* [Required action]:
A single number is needed: how many lines of the data below contain "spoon".

* [Extracted records]:
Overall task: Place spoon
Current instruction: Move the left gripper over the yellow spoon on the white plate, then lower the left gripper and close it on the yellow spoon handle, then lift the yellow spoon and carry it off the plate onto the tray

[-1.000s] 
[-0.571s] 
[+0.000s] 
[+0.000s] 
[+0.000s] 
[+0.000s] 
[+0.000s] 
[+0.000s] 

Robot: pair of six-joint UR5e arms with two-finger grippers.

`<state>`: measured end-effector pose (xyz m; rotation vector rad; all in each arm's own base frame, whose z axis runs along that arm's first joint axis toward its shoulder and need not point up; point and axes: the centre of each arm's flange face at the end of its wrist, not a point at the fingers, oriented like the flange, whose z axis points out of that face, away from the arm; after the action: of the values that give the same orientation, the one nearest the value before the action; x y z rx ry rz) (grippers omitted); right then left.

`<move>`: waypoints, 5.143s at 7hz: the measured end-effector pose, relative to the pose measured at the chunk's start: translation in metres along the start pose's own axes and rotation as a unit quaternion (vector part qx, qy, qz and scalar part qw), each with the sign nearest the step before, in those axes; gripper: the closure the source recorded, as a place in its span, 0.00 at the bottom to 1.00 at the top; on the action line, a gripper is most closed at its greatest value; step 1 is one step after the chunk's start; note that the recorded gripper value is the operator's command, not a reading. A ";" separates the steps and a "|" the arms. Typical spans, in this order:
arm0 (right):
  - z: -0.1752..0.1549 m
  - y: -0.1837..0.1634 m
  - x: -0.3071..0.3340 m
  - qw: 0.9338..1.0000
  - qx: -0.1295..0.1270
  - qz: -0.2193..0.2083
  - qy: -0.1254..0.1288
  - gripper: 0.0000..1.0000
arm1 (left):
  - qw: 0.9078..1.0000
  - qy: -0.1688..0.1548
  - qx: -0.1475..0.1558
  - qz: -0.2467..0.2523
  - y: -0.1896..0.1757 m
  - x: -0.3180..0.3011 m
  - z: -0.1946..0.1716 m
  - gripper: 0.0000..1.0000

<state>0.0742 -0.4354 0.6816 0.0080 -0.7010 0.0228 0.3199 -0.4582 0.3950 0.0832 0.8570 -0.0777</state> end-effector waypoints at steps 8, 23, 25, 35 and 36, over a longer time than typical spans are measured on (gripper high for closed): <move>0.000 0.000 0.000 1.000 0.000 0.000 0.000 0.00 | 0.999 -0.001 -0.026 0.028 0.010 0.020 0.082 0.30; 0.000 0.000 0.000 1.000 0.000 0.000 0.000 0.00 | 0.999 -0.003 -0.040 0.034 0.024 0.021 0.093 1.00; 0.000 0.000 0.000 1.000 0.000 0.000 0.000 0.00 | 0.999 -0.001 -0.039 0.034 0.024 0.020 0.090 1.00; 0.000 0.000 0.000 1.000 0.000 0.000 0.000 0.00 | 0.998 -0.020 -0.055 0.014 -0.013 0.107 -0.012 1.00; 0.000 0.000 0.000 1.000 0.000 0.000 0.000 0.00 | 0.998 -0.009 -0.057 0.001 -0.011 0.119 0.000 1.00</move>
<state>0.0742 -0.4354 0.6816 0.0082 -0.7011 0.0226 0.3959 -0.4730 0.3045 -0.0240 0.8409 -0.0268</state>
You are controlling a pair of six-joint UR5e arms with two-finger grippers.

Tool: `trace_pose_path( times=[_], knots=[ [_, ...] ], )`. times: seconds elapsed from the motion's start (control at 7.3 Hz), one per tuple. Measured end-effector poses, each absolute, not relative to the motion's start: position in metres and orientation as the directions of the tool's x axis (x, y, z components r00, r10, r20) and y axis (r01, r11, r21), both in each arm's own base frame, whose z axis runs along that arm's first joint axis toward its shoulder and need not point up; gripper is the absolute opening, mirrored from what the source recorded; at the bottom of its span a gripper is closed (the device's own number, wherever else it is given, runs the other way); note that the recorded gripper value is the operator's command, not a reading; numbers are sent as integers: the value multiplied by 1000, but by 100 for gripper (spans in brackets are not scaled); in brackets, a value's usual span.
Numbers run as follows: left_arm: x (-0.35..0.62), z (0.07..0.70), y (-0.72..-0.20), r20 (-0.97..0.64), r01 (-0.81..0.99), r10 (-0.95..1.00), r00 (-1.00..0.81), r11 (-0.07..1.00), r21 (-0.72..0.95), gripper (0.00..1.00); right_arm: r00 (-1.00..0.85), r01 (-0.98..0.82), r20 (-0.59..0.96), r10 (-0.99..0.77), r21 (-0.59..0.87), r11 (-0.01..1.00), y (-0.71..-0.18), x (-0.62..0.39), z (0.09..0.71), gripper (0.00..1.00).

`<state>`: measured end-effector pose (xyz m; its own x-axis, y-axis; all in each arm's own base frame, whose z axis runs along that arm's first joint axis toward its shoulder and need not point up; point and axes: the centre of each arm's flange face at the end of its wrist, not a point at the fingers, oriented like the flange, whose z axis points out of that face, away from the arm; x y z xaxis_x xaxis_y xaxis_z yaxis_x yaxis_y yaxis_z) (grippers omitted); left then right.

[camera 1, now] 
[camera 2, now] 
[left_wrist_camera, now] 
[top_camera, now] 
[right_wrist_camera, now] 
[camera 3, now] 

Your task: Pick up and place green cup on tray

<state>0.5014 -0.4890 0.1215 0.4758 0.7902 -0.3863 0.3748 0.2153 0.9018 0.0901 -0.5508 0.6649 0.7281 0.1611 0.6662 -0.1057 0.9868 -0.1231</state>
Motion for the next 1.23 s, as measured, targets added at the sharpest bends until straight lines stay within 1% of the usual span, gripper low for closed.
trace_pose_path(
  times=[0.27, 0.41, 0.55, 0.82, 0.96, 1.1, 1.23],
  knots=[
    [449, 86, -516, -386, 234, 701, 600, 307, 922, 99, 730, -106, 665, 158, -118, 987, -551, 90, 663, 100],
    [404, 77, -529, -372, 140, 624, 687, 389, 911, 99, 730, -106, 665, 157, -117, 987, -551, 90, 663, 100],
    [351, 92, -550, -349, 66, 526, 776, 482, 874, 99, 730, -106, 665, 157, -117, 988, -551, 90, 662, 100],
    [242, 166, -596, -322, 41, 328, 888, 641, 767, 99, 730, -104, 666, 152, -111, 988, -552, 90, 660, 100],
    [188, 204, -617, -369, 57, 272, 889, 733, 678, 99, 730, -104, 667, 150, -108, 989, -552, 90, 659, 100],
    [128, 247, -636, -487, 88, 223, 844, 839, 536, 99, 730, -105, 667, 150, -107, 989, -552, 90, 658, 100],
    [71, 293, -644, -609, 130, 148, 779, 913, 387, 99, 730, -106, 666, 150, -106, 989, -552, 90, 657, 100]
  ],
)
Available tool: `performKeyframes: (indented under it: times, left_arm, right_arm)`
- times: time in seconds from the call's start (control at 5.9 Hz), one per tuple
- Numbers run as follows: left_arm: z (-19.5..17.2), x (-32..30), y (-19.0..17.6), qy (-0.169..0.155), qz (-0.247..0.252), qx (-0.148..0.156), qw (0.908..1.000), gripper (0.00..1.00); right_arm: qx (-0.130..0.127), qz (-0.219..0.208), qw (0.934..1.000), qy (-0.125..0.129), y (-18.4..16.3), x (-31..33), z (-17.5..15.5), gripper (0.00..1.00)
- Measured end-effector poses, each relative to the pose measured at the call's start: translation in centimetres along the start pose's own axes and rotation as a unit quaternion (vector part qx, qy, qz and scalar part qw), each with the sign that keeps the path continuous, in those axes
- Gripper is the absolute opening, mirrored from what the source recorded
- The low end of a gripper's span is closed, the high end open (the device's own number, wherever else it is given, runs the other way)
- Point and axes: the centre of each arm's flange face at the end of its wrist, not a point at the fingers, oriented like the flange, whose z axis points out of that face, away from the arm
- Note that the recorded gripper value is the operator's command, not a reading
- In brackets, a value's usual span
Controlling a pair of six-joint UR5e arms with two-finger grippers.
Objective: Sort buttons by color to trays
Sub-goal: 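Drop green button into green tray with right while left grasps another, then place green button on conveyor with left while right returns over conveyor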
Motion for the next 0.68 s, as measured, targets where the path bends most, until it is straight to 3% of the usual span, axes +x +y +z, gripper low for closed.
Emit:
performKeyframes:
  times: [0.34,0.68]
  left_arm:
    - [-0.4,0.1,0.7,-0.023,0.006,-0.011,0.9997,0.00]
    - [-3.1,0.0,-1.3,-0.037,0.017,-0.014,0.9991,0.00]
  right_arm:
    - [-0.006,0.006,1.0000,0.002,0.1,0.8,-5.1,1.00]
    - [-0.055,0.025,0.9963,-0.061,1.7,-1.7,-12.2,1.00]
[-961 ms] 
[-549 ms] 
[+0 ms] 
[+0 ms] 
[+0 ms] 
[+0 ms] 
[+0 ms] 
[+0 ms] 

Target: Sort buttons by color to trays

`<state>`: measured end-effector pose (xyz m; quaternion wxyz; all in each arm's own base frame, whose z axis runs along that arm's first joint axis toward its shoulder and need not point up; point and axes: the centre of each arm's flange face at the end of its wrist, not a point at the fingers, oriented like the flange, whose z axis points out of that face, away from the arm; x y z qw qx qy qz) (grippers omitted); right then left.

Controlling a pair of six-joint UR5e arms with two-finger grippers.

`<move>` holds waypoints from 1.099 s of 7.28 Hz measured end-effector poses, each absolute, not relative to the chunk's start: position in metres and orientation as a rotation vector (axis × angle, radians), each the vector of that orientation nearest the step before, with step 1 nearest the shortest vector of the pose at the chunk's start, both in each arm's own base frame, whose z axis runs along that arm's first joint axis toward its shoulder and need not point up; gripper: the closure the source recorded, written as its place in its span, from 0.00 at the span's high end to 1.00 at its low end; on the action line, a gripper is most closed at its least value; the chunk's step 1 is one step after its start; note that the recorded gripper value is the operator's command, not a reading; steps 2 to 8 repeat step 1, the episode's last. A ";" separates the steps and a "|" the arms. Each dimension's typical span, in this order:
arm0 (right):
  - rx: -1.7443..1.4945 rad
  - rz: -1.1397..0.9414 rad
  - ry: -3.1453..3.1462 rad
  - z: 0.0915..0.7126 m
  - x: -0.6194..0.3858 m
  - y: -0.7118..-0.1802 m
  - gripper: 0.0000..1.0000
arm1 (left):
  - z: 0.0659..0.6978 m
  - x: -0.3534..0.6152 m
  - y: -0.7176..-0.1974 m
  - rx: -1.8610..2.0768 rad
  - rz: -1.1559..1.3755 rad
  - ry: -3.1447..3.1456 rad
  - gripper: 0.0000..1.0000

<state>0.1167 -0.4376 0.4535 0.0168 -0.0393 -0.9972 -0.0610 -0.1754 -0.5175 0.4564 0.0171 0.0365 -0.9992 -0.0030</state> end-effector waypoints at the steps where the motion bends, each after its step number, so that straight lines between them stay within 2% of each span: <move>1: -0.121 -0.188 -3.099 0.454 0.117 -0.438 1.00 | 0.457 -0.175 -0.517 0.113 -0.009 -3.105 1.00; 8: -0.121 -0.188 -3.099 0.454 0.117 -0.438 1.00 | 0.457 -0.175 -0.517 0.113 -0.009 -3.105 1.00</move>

* [The answer]:
2